Da quanto trapelato al momento, l’accordo non prevede la costituzione di forze militari comuni, ma la costituzione di un fondo da 5 miliardi di euro finalizzato all’acquisto di armi e per la ricerca sul settore difesa. In più i membri firmatari sarebbero tenuti a sottoporre i propri piani di investimenti militari a un sistema di revisione comune che individui eventuali punti deboli che dovrebbero essere poi colmati, anche qui, congiuntamente. Coordinare i piani di difesa nazionali, dovrebbe ridurre la possibilità che un Paese, sfruttando passivamente l’impegno degli alleati, venga meno nel “fare la sua parte” nelle spese in questo campo.

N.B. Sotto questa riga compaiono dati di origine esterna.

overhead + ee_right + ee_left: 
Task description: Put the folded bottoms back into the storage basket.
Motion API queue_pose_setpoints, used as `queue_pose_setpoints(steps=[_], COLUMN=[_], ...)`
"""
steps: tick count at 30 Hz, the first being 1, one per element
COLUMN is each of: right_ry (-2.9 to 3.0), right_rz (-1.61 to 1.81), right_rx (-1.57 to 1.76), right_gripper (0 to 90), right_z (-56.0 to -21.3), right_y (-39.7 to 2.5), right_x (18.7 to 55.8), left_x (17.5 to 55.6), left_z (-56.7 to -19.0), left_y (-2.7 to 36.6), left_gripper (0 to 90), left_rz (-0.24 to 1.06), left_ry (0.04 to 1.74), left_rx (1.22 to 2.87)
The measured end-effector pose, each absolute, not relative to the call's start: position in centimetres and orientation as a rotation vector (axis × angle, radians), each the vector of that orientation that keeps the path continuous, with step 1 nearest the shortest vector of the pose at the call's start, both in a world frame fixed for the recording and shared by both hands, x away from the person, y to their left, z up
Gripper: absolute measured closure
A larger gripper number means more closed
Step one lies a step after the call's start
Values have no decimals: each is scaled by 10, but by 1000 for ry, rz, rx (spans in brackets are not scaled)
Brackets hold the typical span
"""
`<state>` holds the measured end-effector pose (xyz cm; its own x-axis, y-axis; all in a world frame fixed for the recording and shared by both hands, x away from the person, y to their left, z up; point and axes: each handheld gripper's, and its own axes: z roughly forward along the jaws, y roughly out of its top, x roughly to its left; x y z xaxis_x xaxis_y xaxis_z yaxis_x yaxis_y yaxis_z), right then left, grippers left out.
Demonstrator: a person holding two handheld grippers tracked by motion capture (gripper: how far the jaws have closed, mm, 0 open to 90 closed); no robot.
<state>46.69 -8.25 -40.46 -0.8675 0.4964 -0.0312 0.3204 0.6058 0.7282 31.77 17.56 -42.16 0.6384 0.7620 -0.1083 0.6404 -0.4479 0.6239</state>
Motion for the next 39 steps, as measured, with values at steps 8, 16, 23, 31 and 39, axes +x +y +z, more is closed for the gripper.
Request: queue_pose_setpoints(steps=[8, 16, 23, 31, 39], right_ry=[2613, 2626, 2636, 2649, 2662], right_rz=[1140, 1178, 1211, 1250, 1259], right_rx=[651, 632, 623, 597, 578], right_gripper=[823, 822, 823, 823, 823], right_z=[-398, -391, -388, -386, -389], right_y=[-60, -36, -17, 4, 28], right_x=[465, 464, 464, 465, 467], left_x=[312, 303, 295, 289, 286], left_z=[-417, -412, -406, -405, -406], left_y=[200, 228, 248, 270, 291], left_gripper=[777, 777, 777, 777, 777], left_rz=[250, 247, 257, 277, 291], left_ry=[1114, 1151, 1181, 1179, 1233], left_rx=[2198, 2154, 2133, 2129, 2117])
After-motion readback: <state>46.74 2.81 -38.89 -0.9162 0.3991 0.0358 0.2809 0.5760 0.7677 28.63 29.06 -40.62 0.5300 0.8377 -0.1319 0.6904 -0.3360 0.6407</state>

Il nome ufficiale dell’accordo è “Cooperazione strutturata permanente in materia di sicurezza e difesa” (PESCO). Secondo la presentazione disponibile sul sito, l’obiettivo è conseguire “maggiori investimenti e cooperazione nella difesa”. Il 10 novembre la Commissione Ue ha proposto, inoltre, l’introduzione di un’area Schengen anche per gli eserciti, al fine di facilitarne lo spostamento e favorire le capacità “deterrenti e di risposta” contro “le minacce esterne”. Non è un caso che molti leader abbiano citato il caso dell’invasione russa della Crimea nel 2014 come un fattore determinante nell’imprimere questa svolta all’integrazione militare.

La mossa avrebbe l’importante conseguenza di ridurre l’influenza della Nato negli affari esteri dei singoli Paesi europei: l’integrazione militare europea, in prospettiva, dovrebbe armonizzare la politica estera del continente privilegiando gli obiettivi e gli interessi europei a quelli transatlantici.